Well, I'm still at 40, but I'll have to tell you, I sat down this weekend and wrote a piece
and, you know, it's up on EV on recession indicators and, you know, really kind of went through things.
I actually felt better after doing that about the economy's prospects.
So I'm not going to, I still think it's, you know, uncomfortably high at 40.
But I, you know, I'd say the risks to that are to look to a lower probability.
How many cherry sodas did you drink when you're writing that piece?
Well, again, you know, no alcohol.
Okay, just checking.
No alcohol.
No alcohol.
Anyway, okay, that was a great conversation.
I know there was so much more we could have talked about policy and, you know,
monitoring fiscal policy and, you know, severity of recessions.
But maybe we'll come back to that at a future podcast.
But I think we should call this one a podcast.
What do you guys think?
Anything else you want to say or cover at this point?
What was your mind-blowing number?
Oh, he didn't tell us his mind-blowing number.
You want the mind-loying numbers.
Very quickly.
Here's the question to you.
What fraction of the time was the U.S. economy in recession from 1857 to 1900?
Oh, my.
Wait a second.
Wait a second.
This is, you can see I'm looking out here, so I'm not looking at anything.
The typical recession on average was 17 months.
The average length of the business cycle was about 60 months.
So what is 17 divided by 60?
That's the number.
Is that right?
No.
What?
Hold on wait.
As it's 1857 to 1900.
Oh, 1900.
100. I was thinking, oh, I said 1854 to 20. Let me give it some context.
Okay, no, it's okay.
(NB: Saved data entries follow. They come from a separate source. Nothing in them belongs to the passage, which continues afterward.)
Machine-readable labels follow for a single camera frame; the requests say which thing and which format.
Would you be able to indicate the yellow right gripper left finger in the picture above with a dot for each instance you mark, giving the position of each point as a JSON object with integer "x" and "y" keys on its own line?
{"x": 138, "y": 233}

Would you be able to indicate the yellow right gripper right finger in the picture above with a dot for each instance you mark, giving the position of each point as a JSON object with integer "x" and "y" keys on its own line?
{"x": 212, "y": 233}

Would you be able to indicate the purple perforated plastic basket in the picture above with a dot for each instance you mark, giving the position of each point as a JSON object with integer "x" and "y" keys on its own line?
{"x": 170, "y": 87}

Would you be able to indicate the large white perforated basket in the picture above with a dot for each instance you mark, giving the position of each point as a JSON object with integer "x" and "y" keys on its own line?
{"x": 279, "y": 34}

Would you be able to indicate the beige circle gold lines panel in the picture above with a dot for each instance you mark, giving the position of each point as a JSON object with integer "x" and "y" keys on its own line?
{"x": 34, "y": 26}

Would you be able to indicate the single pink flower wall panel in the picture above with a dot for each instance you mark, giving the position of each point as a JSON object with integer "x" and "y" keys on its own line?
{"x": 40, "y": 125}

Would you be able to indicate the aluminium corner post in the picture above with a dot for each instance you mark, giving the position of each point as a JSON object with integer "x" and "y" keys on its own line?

Oh, wait, wait, wait.
40% of the time we were in recession before 1900.
And since World War II, it's down to 15%.
Oh, so close. 50%.
50% before 1900?
1857 and 1900. And then 14% from 1950.
Yeah.
Yeah, 1950.
You know, this is, you know, you got to, this is, people listening to this, now understand why I'm chief economist.
Right?
That's pretty impressive.
What about since 2000?
Since 2000?
Yeah.
How long have we done?
I could probably do that.
I mean, I can actually calculate that.
So in 2000, that recession was probably, I don't know, maybe no more than nine months.
The 2008, that was 18 months.
The pandemic was two months.
So 2, 11, 18, 29.
I'd say kind of 29 months out of 100.
So it's three decades, 2000, 2010.
the 2000
to be
22 years
240 10% of the time
oh 11 very good
there you go see how I did that
all right
baby
yeah
it's so fun to be an economist
I don't understand these jokes
accountants economists
weatherman economists
I love my job
you guys love your job
absolutely
unbelievable what a job
all right
okay we're going to
call this a podcast because I think we have another one after this. So we should go, I'm going to
get more cherry drink and we'll reconvene. All right, you guys. Thank you. Thanks. Take care.